[ABOUT THIS TASK]
Skip the images and repeat every entry word for word.

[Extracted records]

- - - - - - -

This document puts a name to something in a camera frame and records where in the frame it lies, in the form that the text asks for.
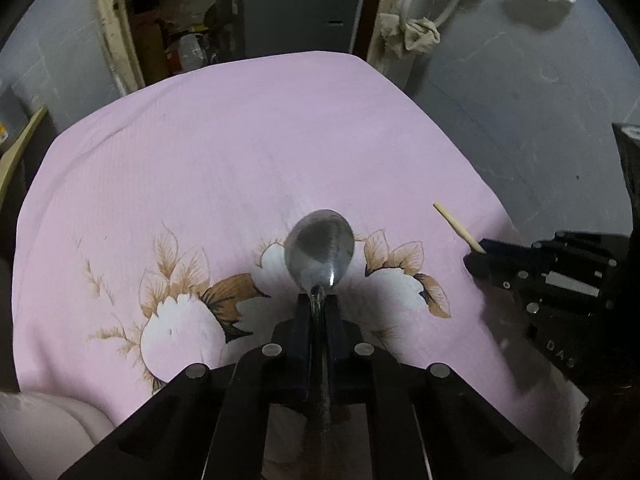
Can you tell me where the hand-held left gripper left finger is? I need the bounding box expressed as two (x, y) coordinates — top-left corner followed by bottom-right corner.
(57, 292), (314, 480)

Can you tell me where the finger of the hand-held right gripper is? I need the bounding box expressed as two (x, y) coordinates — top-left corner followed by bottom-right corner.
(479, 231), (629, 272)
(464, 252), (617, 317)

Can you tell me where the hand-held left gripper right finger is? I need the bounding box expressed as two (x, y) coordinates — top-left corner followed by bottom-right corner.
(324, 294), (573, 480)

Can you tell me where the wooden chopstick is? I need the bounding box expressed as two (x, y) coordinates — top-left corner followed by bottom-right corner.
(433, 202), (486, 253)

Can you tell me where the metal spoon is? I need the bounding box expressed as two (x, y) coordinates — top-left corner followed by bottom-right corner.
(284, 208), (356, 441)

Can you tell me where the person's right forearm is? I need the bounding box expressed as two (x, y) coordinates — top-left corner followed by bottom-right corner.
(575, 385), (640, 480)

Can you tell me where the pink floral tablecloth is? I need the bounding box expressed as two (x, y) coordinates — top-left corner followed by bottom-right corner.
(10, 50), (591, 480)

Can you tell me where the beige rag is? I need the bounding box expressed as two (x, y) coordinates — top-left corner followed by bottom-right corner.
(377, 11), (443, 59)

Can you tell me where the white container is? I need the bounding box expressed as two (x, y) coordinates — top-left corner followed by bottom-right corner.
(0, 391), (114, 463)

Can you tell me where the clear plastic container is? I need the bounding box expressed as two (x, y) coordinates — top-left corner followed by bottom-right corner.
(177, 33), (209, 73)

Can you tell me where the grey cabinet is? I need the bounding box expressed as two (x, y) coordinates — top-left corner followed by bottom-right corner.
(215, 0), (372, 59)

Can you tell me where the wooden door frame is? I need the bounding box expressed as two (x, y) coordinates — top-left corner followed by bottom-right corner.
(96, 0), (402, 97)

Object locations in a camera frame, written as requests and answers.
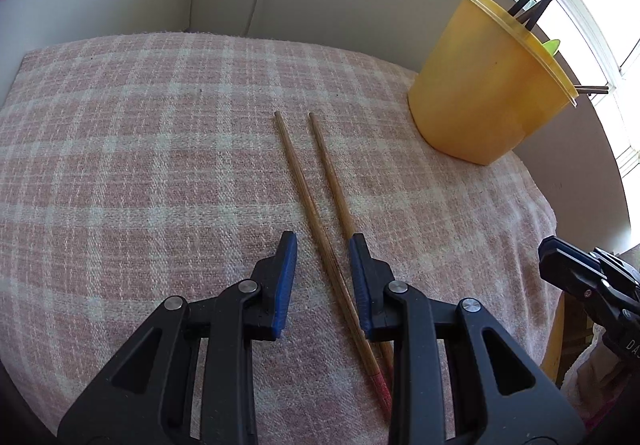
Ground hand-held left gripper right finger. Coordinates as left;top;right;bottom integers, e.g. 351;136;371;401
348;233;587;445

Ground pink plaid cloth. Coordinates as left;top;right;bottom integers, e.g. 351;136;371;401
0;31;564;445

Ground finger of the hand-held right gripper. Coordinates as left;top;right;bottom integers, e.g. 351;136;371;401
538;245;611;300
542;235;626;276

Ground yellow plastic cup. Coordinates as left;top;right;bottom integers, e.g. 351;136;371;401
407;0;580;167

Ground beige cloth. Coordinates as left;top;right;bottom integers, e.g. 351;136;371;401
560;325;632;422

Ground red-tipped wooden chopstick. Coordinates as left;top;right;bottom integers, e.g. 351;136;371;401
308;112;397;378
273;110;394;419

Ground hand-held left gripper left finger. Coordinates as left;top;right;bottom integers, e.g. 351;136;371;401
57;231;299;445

- - - - - - -

[PROBLEM SOLUTION]
This document puts a name to something in a camera frame and records where in the frame it lies, in the form that the text asks for.
Can you tell me where the hand-held left gripper left finger is? I need the bounding box expressed as two (x, y) coordinates — top-left corner followed by bottom-right corner.
(57, 292), (314, 480)

Can you tell me where the finger of the hand-held right gripper is? I need the bounding box expressed as two (x, y) coordinates — top-left corner followed by bottom-right corner.
(479, 231), (629, 272)
(464, 252), (617, 317)

Can you tell me where the hand-held left gripper right finger is? I need the bounding box expressed as two (x, y) coordinates — top-left corner followed by bottom-right corner.
(324, 294), (573, 480)

Can you tell me where the wooden chopstick is? I need the bounding box expressed as two (x, y) coordinates — top-left corner followed by bottom-right corner.
(433, 202), (486, 253)

Can you tell me where the metal spoon is? I need the bounding box expressed as two (x, y) coordinates — top-left corner followed by bottom-right corner.
(284, 208), (356, 441)

Can you tell me where the person's right forearm is? I need the bounding box expressed as two (x, y) coordinates — top-left corner followed by bottom-right corner.
(575, 385), (640, 480)

Can you tell me where the pink floral tablecloth is? I need the bounding box expressed as two (x, y) coordinates — top-left corner followed by bottom-right corner.
(10, 50), (591, 480)

Can you tell me where the beige rag is? I need the bounding box expressed as two (x, y) coordinates — top-left corner followed by bottom-right corner.
(377, 11), (443, 59)

Can you tell me where the white container is? I need the bounding box expressed as two (x, y) coordinates — top-left corner followed by bottom-right corner.
(0, 391), (114, 463)

Can you tell me where the clear plastic container is? I need the bounding box expressed as two (x, y) coordinates — top-left corner followed by bottom-right corner.
(177, 33), (209, 73)

Can you tell me where the grey cabinet is? I need the bounding box expressed as two (x, y) coordinates — top-left corner followed by bottom-right corner.
(215, 0), (372, 59)

Can you tell me where the wooden door frame is? I need the bounding box expressed as two (x, y) coordinates — top-left corner followed by bottom-right corner.
(96, 0), (402, 97)

Object locations in a camera frame, written as requests and answers.
Ground hand-held left gripper right finger. Coordinates as left;top;right;bottom integers, e.g. 351;136;371;401
348;233;587;445

Ground pink plaid cloth. Coordinates as left;top;right;bottom integers, e.g. 351;136;371;401
0;31;564;445

Ground finger of the hand-held right gripper. Coordinates as left;top;right;bottom integers, e.g. 351;136;371;401
538;245;611;300
542;235;626;276

Ground yellow plastic cup. Coordinates as left;top;right;bottom integers, e.g. 351;136;371;401
407;0;580;167

Ground beige cloth. Coordinates as left;top;right;bottom integers, e.g. 351;136;371;401
560;325;632;422

Ground red-tipped wooden chopstick. Coordinates as left;top;right;bottom integers, e.g. 351;136;371;401
308;112;397;378
273;110;394;419

Ground hand-held left gripper left finger. Coordinates as left;top;right;bottom integers, e.g. 351;136;371;401
57;231;299;445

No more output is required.